Smartphone used by Kim Jong-un isn’t a Samsung

A smartphone (in red circle) is spotted next to North Korean leader Kim Jong-un in a photo released by North Korea’s official Korean Centeral News Agency on Jan. 27. Kim was presiding over a meeting of security and foreign affairs officials in the undated picture, KCNA reported. [REUTERS/NEWSIS]
But he’s not a fan of either Samsung or Apple devices.
“After a close analysis of photos and footage from the North’s state media, we found some clues that Kim is using a smartphone,” an official at the South’s Ministry of Unification told the JoongAng Ilbo on Sunday.
On Jan. 26, Kim convened a top security meeting and ordered some “high-profile measures” as Pyongyang appears to be preparing a third nuclear weapons test.
At the time, a photo released by the Korean Central News Agency showed Kim and security officials meeting around a table. A black mobile phone could be seen next to Kim.
“Given that Kim has put the phone right next to a document in front of him, we assume that he carries it himself,” the official said. Possibly Kim uses it to communicate directly with party officials or his family.
The official said that intelligence authorities concluded the phone is a recent model by Taiwanese manufacturer HTC.
North Korea doesn’t allow people to access to the Internet through a smartphone, the official said. People can only make calls or send texts.
“It appears that Kim, his family, and some inner-circle officials are using mobile phones or smartphones that can access the Internet and send some digital data,” the official continued. “Or maybe Kim was given a special mobile phone that is capable of Internet services.”
The official added that using a Taiwanese phone might be more politically correct than using one from South Korea or the U.S., declared enemies of the communist state.
In 2008, the regime’s Ministry of Posts and Telecommunications and Orascom, an Egyptian telecommunication company, founded a joint venture called Koryolink, which is the North’s only 3G mobile operator.
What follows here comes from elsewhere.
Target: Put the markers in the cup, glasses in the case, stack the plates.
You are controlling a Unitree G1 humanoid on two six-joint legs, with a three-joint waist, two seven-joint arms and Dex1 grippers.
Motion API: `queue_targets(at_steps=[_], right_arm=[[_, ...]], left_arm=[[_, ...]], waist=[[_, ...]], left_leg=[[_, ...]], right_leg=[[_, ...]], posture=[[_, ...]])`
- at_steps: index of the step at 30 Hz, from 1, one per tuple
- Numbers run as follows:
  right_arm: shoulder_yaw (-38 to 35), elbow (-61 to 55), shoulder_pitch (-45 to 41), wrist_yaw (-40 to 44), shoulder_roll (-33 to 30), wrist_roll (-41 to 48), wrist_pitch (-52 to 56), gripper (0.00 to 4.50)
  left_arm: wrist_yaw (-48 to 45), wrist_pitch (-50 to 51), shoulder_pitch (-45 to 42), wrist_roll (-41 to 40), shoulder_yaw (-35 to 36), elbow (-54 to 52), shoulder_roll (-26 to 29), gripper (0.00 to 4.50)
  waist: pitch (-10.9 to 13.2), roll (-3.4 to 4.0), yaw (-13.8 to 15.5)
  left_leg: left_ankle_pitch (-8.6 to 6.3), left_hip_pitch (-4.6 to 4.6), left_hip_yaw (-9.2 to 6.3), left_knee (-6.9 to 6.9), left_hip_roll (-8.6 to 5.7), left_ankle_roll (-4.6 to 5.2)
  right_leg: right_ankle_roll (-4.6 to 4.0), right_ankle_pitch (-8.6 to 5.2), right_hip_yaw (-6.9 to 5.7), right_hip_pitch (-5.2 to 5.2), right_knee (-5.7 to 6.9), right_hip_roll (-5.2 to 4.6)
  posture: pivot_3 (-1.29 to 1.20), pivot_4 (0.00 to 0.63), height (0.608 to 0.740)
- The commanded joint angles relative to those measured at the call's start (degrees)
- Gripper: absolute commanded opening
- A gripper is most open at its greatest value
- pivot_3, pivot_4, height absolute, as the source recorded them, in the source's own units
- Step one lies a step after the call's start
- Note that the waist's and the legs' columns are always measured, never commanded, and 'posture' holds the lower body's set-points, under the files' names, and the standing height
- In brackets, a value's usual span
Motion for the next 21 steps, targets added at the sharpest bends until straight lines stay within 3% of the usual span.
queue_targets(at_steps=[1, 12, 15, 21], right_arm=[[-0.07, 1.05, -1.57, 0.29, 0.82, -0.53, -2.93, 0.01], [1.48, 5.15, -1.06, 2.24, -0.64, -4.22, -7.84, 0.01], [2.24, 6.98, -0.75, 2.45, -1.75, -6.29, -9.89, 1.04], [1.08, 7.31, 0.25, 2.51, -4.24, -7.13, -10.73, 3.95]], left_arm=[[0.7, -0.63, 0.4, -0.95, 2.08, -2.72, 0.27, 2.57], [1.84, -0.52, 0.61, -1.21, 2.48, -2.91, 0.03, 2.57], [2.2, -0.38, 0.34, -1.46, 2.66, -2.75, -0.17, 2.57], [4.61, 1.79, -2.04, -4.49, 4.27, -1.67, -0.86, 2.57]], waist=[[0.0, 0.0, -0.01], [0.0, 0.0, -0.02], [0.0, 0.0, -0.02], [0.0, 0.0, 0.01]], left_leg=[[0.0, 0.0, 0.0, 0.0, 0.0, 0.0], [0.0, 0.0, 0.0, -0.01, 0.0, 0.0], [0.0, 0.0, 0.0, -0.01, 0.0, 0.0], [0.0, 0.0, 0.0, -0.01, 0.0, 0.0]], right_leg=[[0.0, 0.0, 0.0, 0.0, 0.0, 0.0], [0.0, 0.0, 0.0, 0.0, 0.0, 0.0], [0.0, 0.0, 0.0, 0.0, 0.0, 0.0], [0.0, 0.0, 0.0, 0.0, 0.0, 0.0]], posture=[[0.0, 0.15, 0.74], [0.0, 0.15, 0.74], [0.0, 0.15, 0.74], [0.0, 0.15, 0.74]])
Orascom Chairman Naguib Sawiris said in an interview with media last November that there were roughly 1.5 million people in North Korea who use mobile phones and predicted the number of users would surpass 1.7 million by December 2012.
Yazhou Zhoukan, a weekly magazine in Hong Kong, said in its latest edition that “roughly 60 percent of residents in Pyongyang aged between 20s and 50s are using mobile phones. Some even started to use smartphones, such as iPhones or Nokias.”